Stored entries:
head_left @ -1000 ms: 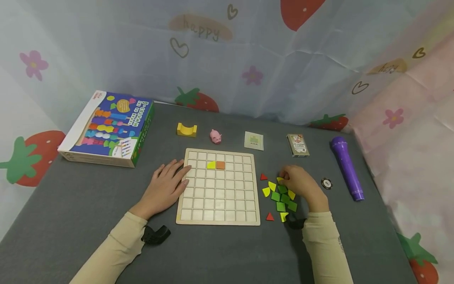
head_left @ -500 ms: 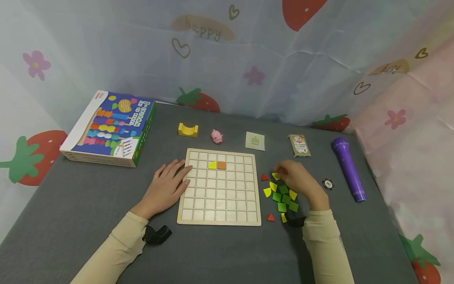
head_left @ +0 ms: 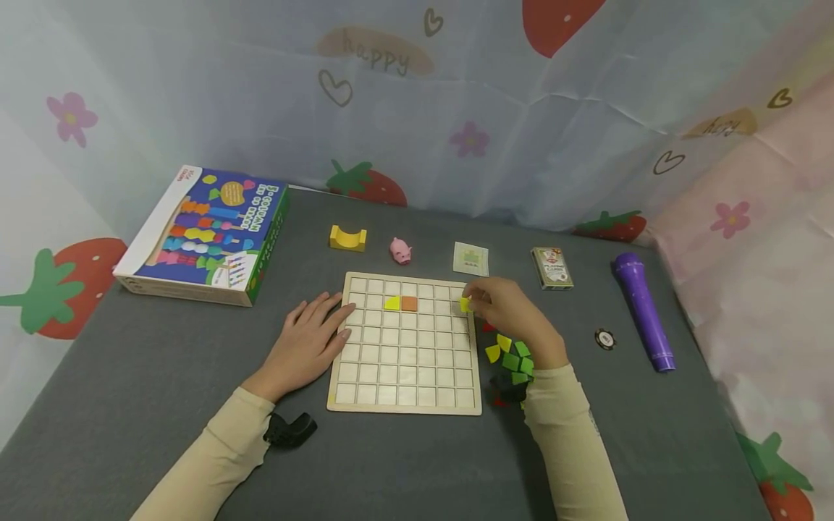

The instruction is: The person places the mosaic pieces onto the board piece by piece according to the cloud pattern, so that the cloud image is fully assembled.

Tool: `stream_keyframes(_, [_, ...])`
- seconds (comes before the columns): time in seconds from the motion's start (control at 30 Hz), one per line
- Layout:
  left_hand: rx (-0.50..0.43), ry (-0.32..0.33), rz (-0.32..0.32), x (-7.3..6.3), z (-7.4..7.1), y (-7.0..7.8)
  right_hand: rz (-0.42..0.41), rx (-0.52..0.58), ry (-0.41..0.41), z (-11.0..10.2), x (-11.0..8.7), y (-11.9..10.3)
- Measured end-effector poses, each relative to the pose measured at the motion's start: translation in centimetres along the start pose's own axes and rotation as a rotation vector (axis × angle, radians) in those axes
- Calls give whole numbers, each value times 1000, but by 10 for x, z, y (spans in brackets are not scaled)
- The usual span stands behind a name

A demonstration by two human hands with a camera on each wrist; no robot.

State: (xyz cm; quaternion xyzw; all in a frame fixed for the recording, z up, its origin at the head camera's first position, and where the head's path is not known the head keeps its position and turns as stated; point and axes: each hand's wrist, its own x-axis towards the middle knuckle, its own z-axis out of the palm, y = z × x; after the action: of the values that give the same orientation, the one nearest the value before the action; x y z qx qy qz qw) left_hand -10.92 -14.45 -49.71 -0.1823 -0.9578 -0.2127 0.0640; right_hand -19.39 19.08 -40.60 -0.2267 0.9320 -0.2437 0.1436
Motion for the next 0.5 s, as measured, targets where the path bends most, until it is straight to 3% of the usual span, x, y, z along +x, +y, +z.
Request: stream_keyframes(0.5, [-2, 6, 2, 0, 0, 0, -13, 53, -52, 30, 35, -22])
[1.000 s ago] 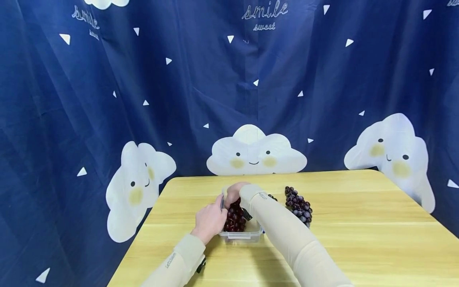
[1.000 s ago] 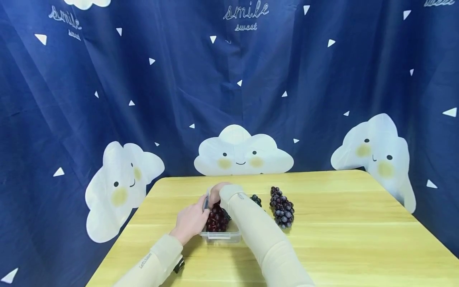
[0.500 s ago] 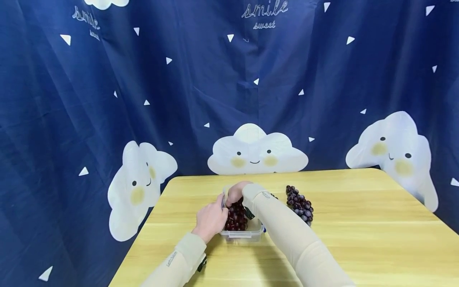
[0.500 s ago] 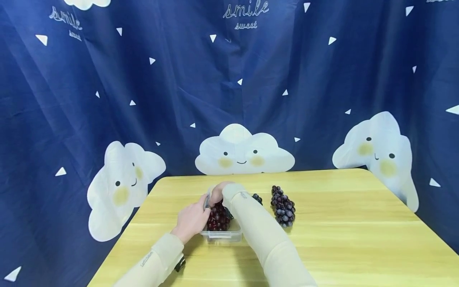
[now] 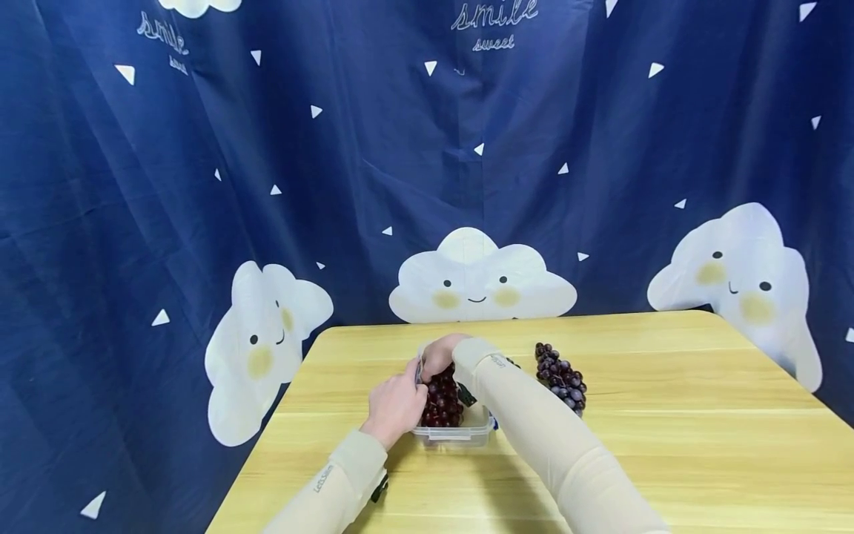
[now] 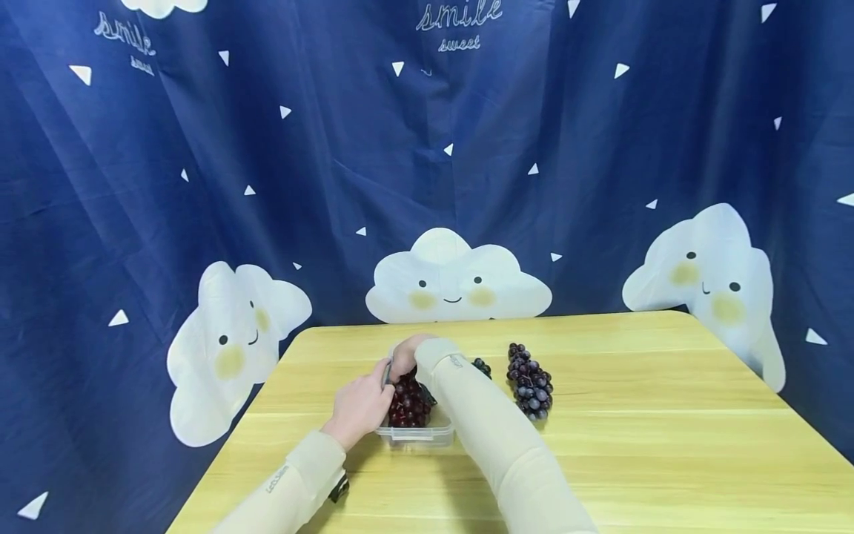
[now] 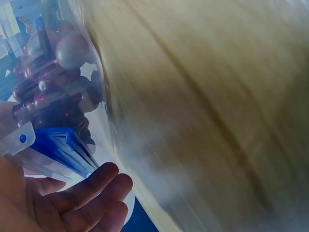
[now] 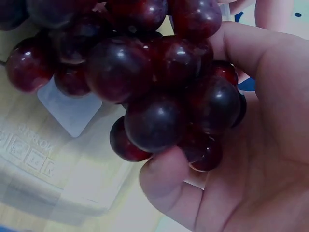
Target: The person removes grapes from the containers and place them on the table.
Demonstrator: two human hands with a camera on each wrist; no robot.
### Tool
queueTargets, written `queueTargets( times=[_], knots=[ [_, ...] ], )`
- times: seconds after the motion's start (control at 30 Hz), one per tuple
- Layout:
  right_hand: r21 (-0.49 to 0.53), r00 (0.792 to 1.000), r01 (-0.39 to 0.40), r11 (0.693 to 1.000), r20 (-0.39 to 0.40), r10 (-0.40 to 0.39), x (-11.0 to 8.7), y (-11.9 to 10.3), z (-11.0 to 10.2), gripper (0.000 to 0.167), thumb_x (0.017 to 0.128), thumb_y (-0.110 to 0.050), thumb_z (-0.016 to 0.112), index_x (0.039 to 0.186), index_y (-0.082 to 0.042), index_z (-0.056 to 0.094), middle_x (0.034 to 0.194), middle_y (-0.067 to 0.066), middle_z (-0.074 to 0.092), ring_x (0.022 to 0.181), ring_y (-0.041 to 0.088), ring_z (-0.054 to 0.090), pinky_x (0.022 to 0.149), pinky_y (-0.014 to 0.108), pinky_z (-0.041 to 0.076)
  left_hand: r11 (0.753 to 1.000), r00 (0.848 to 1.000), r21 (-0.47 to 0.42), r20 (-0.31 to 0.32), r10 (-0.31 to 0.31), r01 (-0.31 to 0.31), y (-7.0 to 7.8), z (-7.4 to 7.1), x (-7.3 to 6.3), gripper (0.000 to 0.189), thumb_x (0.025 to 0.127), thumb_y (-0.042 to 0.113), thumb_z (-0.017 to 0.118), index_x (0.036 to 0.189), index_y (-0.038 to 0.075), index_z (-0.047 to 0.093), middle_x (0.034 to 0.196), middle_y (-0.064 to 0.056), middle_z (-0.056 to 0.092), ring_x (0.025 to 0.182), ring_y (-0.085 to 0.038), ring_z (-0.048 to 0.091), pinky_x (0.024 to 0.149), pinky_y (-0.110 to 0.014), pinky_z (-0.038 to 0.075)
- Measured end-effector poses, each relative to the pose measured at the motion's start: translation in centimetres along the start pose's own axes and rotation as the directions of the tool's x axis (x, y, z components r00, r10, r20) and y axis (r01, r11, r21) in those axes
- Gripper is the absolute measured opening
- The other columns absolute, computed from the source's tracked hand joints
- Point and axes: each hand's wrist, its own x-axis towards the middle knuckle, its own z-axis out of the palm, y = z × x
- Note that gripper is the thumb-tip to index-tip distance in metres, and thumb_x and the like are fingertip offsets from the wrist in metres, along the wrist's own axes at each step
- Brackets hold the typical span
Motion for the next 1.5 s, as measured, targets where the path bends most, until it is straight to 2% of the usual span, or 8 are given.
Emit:
queueTargets(
  times=[0.23, 0.43, 0.6, 0.73, 0.87, 1.0, 1.23, 1.5],
  knots=[
    [-0.037, 0.998, 0.005, 0.999, -0.066, -0.007, -0.8, -0.2, 0.0, 0.011, 0.09, -0.024, 0.062, 0.089, -0.016, 0.07, 0.093, -0.002, 0.059, 0.086, 0.014, 0.051, 0.079, 0.027, 0.041, 1.0, 1.0, -0.011, -0.001, 0.004, -0.004, 0.1, 0.1, 0.1, 0.055, 0.096, 0.033, 0.048, 0.149, 0.02, 0.047, 0.106, -0.017, 0.074, 0.085, -0.033, 0.071, 0.059, -0.049, 0.05],
    [-0.036, 0.994, 0.0, 0.999, -0.111, -0.004, -1.0, -0.5, 0.0, 0.025, 0.092, -0.021, 0.062, 0.067, -0.018, 0.057, 0.068, -0.005, 0.05, 0.066, 0.011, 0.047, 0.062, 0.025, 0.04, 1.0, 1.0, -0.005, 0.004, -0.009, 0.009, 0.0, 0.1, 0.2, 0.054, 0.097, 0.031, 0.049, 0.15, 0.021, 0.046, 0.105, -0.015, 0.074, 0.082, -0.031, 0.07, 0.059, -0.048, 0.05],
    [0.021, 0.991, -0.042, 0.999, -0.122, 0.044, -1.3, -0.7, 0.2, 0.017, 0.092, -0.022, 0.062, 0.075, -0.019, 0.065, 0.084, -0.004, 0.064, 0.064, 0.012, 0.054, 0.048, 0.028, 0.045, 1.0, 1.0, -0.001, 0.009, -0.012, 0.012, -0.1, 0.2, 0.0, 0.054, 0.098, 0.033, 0.051, 0.15, 0.021, 0.046, 0.106, -0.015, 0.074, 0.081, -0.03, 0.069, 0.058, -0.047, 0.049],
    [0.052, 0.987, -0.055, 0.997, -0.146, 0.062, -1.7, -0.8, 0.2, 0.009, 0.092, -0.022, 0.064, 0.09, -0.02, 0.073, 0.094, -0.004, 0.066, 0.066, 0.014, 0.057, 0.051, 0.031, 0.05, 1.0, 1.0, 0.002, -0.001, -0.007, 0.007, -0.1, 0.1, 0.0, 0.053, 0.098, 0.034, 0.051, 0.149, 0.021, 0.047, 0.106, -0.016, 0.074, 0.082, -0.032, 0.07, 0.059, -0.048, 0.05],
    [0.069, 0.983, -0.04, 0.997, -0.177, 0.052, -2.1, -0.5, 0.2, 0.009, 0.093, -0.023, 0.065, 0.095, -0.02, 0.074, 0.09, -0.005, 0.063, 0.06, 0.011, 0.054, 0.055, 0.035, 0.053, 1.0, 1.0, 0.004, -0.007, -0.002, 0.002, -0.1, 0.1, 0.0, 0.053, 0.098, 0.033, 0.051, 0.149, 0.022, 0.048, 0.106, -0.017, 0.074, 0.085, -0.034, 0.071, 0.061, -0.051, 0.051],
    [0.066, 0.977, -0.014, 0.998, -0.21, 0.027, -2.6, -0.1, 0.2, 0.008, 0.094, -0.023, 0.065, 0.09, -0.019, 0.071, 0.084, -0.003, 0.061, 0.048, 0.009, 0.046, 0.046, 0.029, 0.048, 1.0, 1.0, 0.004, -0.008, 0.0, 0.0, -0.1, 0.0, 0.1, 0.052, 0.098, 0.033, 0.05, 0.149, 0.023, 0.049, 0.107, -0.016, 0.074, 0.086, -0.034, 0.071, 0.061, -0.051, 0.051],
    [0.039, 0.957, 0.043, 0.998, -0.287, -0.03, -3.4, 0.7, -0.1, 0.013, 0.096, -0.025, 0.066, 0.104, -0.016, 0.07, 0.099, 0.001, 0.068, 0.043, 0.011, 0.052, 0.052, 0.035, 0.056, 1.0, 1.0, 0.004, 0.007, -0.001, 0.001, -0.3, 0.2, 0.1, 0.054, 0.099, 0.035, 0.049, 0.151, 0.023, 0.047, 0.107, -0.016, 0.074, 0.079, -0.032, 0.07, 0.055, -0.045, 0.048],
    [0.045, 0.927, 0.096, 0.994, -0.368, -0.073, -4.8, 1.2, -0.8, 0.009, 0.095, -0.022, 0.067, 0.097, -0.013, 0.067, 0.079, 0.001, 0.065, 0.041, 0.01, 0.054, 0.049, 0.033, 0.056, 1.0, 1.0, 0.015, -0.006, -0.001, 0.001, -0.3, 0.2, 0.2, 0.055, 0.098, 0.034, 0.049, 0.152, 0.024, 0.046, 0.104, -0.016, 0.075, 0.076, -0.031, 0.069, 0.053, -0.044, 0.046]
  ],
)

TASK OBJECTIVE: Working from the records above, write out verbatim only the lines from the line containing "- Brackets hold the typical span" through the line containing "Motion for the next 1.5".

ANSWER:
- Brackets hold the typical span
Motion for the next 1.5 s, as measured, targets where the path bends most, until it is straight to 2% of the usual span, or 8 are given.

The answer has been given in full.